Parapatric speciation is one of the main geographical models for the origin of new species. Speciation is the process where an ancestral population evolves into distinct descendant populations that can no longer successfully interbreed. In parapatric speciation, this divergence happens without a complete physical barrier, making it a unique path to reproductive isolation.
The Mechanism of Parapatric Speciation
Parapatric speciation involves a population inhabiting a continuous geographic area where no absolute barrier prevents movement or mating. Within this continuous range, an environmental or selective gradient exists, meaning conditions gradually change across the habitat. This gradient might involve a shift in soil type, altitude, or the presence of a localized pollutant like heavy metals.
This environmental shift creates different selective pressures, driving a process called disruptive selection. Individuals at opposite ends of the gradient adapt to different conditions, leading to local adaptation. For instance, plants on contaminated soil may evolve metal tolerance, while neighbors on clean soil do not. This divergent selection pushes the two populations apart genetically.
A distinguishing feature of the parapatric model is the presence of partial gene flow across the continuous habitat. The diverging populations meet and interbreed in a middle zone, known as a hybrid zone, where the environmental gradient is steepest. However, the hybrid offspring produced often have reduced fitness because they are poorly adapted to either parent’s specialized environment. For example, a hybrid plant might have moderate metal tolerance but lack the competitive fitness of plants fully adapted to the clean soil.
The reduced fitness of these hybrids creates a selective disadvantage favoring traits that promote assortative mating. Assortative mating means individuals choose mates similar to themselves. Mechanisms that reduce the chance of producing unfit hybrids, such as changes in mating behavior or flowering time, are selected for in the hybrid zone. This reinforcement of reproductive isolation eventually reduces gene flow, allowing the two populations to become distinct species without physical separation.
Distinguishing Parapatric Speciation from Other Modes
The modes of speciation are categorized primarily by geographic context and the degree of gene flow. Parapatric speciation is intermediate between the other two main models. Allopatric speciation, derived from Greek words meaning “other homeland,” involves the complete geographic separation of a population by a physical barrier, such as a mountain range or a river. This total isolation prevents gene flow entirely, allowing separated populations to diverge genetically.
In contrast, sympatric speciation, meaning “same homeland,” occurs when a new species arises within the same geographic range as its ancestral species. Speciation here must be driven by non-geographic isolating mechanisms, such as a sudden change in chromosome number or a shift in host preference. These mechanisms halt gene flow even though the populations share the same space.

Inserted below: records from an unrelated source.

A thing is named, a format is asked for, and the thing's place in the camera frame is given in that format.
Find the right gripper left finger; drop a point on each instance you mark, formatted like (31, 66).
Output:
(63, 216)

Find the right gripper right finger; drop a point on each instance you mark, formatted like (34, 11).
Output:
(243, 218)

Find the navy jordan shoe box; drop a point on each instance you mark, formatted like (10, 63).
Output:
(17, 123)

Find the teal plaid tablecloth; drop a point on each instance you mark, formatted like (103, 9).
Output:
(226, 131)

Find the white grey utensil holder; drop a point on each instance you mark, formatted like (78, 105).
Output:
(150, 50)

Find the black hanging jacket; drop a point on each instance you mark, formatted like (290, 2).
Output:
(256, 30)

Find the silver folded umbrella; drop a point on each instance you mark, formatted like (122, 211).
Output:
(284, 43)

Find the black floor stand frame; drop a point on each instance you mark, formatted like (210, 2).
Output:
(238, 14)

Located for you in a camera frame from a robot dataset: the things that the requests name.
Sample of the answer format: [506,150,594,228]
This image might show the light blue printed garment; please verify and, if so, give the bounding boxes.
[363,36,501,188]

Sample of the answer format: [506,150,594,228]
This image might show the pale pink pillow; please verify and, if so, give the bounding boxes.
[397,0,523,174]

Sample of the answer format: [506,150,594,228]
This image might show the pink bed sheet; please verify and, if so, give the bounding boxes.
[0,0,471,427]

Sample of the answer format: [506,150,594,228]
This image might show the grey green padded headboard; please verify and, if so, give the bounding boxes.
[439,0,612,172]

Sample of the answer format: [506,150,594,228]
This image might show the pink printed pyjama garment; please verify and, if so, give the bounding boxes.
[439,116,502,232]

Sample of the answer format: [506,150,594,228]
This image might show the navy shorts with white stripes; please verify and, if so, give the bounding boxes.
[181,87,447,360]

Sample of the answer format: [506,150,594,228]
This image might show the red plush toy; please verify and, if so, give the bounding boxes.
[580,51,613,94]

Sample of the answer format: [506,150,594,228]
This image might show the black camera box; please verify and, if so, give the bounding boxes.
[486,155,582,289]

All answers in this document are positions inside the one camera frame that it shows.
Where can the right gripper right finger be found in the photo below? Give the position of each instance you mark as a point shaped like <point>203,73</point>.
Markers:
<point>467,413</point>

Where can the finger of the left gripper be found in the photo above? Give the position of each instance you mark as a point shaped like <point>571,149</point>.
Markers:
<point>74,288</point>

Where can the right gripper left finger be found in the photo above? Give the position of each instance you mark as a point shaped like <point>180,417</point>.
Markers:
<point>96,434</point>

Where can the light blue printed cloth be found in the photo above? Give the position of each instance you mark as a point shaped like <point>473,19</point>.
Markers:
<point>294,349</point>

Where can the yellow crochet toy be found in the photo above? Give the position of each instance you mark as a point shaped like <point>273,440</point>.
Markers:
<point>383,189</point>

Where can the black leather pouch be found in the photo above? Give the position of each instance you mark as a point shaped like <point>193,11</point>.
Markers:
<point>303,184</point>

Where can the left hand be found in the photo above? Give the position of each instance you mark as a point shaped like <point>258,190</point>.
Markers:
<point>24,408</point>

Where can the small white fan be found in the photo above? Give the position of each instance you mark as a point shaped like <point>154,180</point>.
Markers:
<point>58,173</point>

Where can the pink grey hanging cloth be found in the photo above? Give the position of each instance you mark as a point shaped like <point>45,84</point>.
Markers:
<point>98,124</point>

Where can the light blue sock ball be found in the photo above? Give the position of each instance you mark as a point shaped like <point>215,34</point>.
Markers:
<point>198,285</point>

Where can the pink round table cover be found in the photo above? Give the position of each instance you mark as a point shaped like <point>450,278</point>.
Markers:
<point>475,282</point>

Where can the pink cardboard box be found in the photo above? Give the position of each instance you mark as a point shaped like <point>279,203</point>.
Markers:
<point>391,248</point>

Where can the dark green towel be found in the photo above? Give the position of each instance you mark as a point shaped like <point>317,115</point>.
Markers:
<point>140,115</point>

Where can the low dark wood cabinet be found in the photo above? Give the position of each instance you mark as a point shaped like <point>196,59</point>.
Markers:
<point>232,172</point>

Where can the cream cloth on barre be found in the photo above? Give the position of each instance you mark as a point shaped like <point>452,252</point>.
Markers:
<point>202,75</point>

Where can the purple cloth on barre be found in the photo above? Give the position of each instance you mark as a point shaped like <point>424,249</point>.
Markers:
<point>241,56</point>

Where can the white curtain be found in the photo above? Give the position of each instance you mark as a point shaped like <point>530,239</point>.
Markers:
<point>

Parapatric speciation, or “adjacent homeland,” involves populations with adjacent ranges that maintain a continuous distribution. The separation is incomplete, allowing limited, continuous gene flow across the border between the regions. This partial gene exchange is the defining feature, differentiating it from the zero gene flow of allopatry and the unhindered gene flow of sympatry. The geographical signature of this process is the formation of a narrow hybrid zone where the diverging populations meet.
Observed Instances in Natural Populations
A frequently cited example illustrating parapatric speciation is the evolution of heavy-metal tolerance in certain plant species found near old mine workings. The sweet vernal grass, Anthoxanthum odoratum, has been studied in areas contaminated with high levels of metals. Plants growing directly on toxic mine tailings rapidly evolved specialized tolerance mechanisms, while the adjacent population on normal, uncontaminated pasture soil did not.
The selective gradient is extremely sharp, changing dramatically over just a few meters. This creates a strong barrier to gene flow despite the lack of a physical obstruction. Although pollen and seeds are exchanged between the tolerant and non-tolerant populations, the resulting hybrids have low survival rates due to intermediate adaptation. Furthermore, the metal-tolerant grass populations evolved a shift in flowering time, maturing earlier than the non-tolerant grasses. This temporal difference acts as a prezygotic isolating mechanism, reducing cross-pollination and reinforcing the speciation process.
Another classic illustration of divergence along a continuous gradient is the phenomenon of ring species. This is famously represented by the Ensatina eschscholtzii salamander complex in California. These salamanders spread southward from an ancestral population, moving around the arid Central Valley along two routes: the coastal mountain ranges and the Sierra Nevada mountains. As they moved, populations gradually diverged genetically in response to local conditions.
Where the two arms of the population meet again in Southern California, they are distinct enough that they no longer interbreed, functioning as two reproductively isolated species. However, the populations along the ring are still connected by a chain of interbreeding populations. This means gene flow occurs continuously around the central barrier. The Ensatina complex demonstrates how a continuous population, gradually adapting to local environments, can lead to the formation of distinct species where the ends of the gradient meet.